Впрочем, сама Гарриет была бы не прочь и посмеяться. А заодно и выразить восторг этим девушкам, продемонстрировавшим такую удивительную… отвагу. Она поняла, как гордились они тем, что делают, и как умело они прятались за стеной профессионализма, а ведь им приходилось сладострастно сосать пальцы, поигрывать с сосками и поглаживать себе половые органы. Девушки были великолепны, и Гарриет была в восторге от их смелости и высокомерия. Наташа Иванова будет такой же. Кто знает, может, именно там, в Аризоне, в душе Гарриет зародилась мысль стать такой же, как они.
Я позвонил этой Памеле — девушке, которая дала о себе объявление в «Вотс он». Я был удивлен тем, как равнодушно звучал ее голос. Мне пришлось немного приврать.
— Привет, — сказал я. — Я — Пит Хэллоуэй. Из газеты «Кроникл». Я готовлю материал об эскортах. Мы не могли бы встретиться, чтобы вы кое-что рассказали мне? Дали интервью?
— Господи, еще одна статья! — весело воскликнула Памела. — Ну и работка, должна я вам сказать. Кажется, я большую часть свободного времени провожу в беседах с журналистами. Куда все это приведет?! К несчастью, мне на интервью не заработать. Я ведь не журналистка.
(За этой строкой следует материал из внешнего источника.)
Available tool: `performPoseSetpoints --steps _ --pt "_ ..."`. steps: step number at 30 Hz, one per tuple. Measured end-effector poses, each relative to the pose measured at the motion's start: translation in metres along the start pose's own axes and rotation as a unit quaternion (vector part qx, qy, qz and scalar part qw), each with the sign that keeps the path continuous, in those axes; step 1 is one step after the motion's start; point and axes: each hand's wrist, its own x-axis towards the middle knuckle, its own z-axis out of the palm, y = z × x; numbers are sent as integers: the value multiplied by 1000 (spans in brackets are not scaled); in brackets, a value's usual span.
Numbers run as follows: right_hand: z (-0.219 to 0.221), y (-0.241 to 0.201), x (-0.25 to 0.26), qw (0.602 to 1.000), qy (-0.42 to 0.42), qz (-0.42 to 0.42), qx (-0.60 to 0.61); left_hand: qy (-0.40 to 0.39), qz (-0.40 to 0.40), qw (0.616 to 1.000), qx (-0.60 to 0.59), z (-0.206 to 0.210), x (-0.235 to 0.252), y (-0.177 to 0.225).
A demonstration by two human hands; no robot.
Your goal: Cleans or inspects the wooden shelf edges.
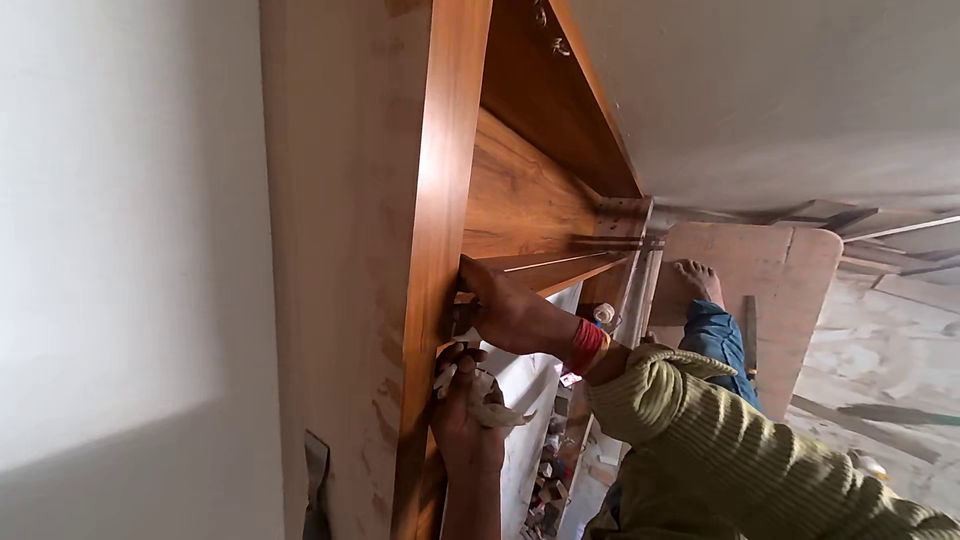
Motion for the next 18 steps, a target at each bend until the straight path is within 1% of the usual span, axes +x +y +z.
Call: performPoseSetpoints --steps 3,7,9,12,15,18 --pt "-8 -1 -1 1000 -21 8 9 23 3 999 26 3 0 -1" --pt "-6 3 -2 999 16 18 36 3 7 1000 20 -3 1 -4" --pt "-5 5 -2 998 31 2 53 -3 7 1000 23 -3 1 -4" --pt "-4 7 -2 997 29 1 69 -13 7 1000 16 -2 1 -6" --pt "-1 3 -2 999 1 11 31 -27 10 1000 4 2 0 -7" --pt "-4 -1 -3 1000 4 -3 -23 -37 15 999 11 6 -1 -7"
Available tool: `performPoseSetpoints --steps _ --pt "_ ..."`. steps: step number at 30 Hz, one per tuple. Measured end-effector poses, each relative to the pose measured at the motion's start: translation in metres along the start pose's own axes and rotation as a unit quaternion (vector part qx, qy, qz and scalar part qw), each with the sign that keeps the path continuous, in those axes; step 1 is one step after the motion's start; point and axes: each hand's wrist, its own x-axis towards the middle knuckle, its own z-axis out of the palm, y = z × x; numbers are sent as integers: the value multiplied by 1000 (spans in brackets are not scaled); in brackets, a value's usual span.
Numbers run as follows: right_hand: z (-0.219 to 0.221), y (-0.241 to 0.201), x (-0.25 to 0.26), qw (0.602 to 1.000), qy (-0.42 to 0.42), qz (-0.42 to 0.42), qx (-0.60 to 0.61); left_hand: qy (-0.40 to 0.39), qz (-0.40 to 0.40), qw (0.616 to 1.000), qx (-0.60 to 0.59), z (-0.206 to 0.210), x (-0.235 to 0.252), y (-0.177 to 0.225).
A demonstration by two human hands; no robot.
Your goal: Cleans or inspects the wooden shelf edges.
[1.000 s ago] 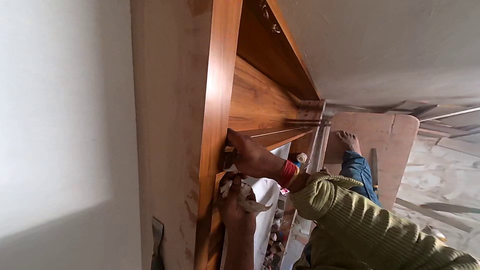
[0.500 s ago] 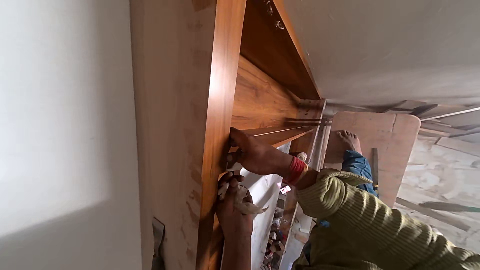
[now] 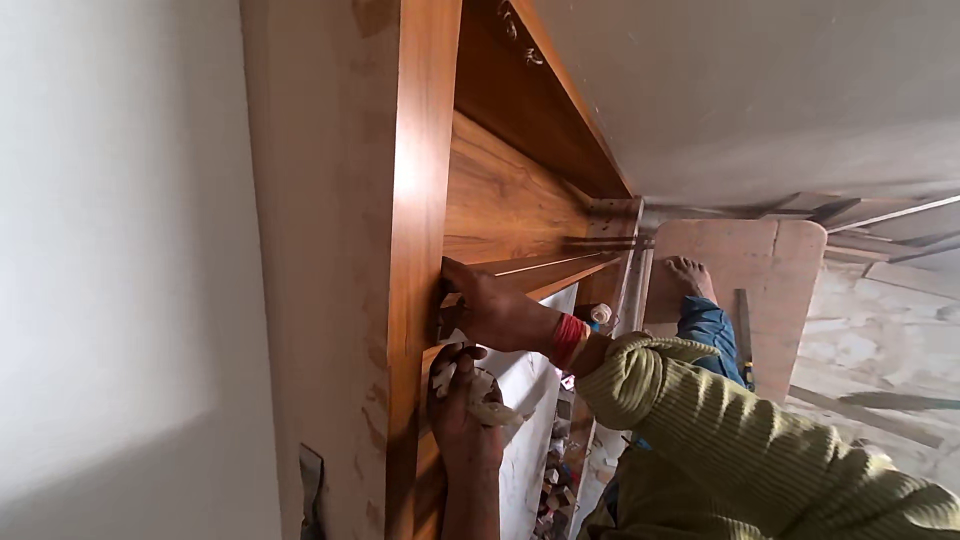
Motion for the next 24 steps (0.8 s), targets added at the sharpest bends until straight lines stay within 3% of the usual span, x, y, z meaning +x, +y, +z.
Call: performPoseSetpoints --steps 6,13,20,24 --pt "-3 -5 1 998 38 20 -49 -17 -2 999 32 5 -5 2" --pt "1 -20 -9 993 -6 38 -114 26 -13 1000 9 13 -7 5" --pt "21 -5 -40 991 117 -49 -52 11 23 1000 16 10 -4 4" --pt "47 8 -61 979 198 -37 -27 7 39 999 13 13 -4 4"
— Я просто хотел бы встретиться с вами и задать пару-другую вопросов. Как вы относитесь к этой работе, что за мужчины обращаются к вам? Что-то вроде этого…
— Так вы говорите, вы из «Кроникл»? — В ее голосе слышался легкий ирландский акцент. — Или мне показалось?
— Да.
— Вас не интересует мое отношение, вот что я вам скажу. Все вы, джентльмены из газет, жаждете узнать одно — что мы делаем с клиентами в постели! Черт, вы ведь записываете на магнитофон мои слова?
— Нет-нет, что вы!
— Наверняка записываете!
— Да нет же! Я всего лишь пытаюсь договориться с вами о встрече. Мне потребуется не больше получаса. Я хочу написать серьезный материал, и вы могли бы мне помочь разобраться во всем. Разумеется, все будет сугубо конфиденциально. Ваше имя нигде не будет указано.
— Ах ты Боже мой! Простите, но мне это неинтересно. — Она рассмеялась. — Просто «серьезный материал» как-то не вяжется с «Кроникл», вы так не считаете? Мне очень жаль. Я бы с радостью встретилась с вами, но не для того, чтобы вы что-то там писали, а для дела. Видите ли, мое время — деньги.
— Что ж, я мог бы заплатить вам, — пробормотал я, мысленно складывая пальцы крестиком.
— Вот это другой разговор. — Наступило молчание, по-видимому, она задумалась, — Совсем другое дело. Когда вы хотите встретиться?
— Завтра вечером вас устроит? Мы могли бы встретиться в Вест-Энде.
— Предлагаю назначить встречу в отеле «Ройял Палас». У них там есть уголок, который они с гордостью называют американским баром. Назначайте время.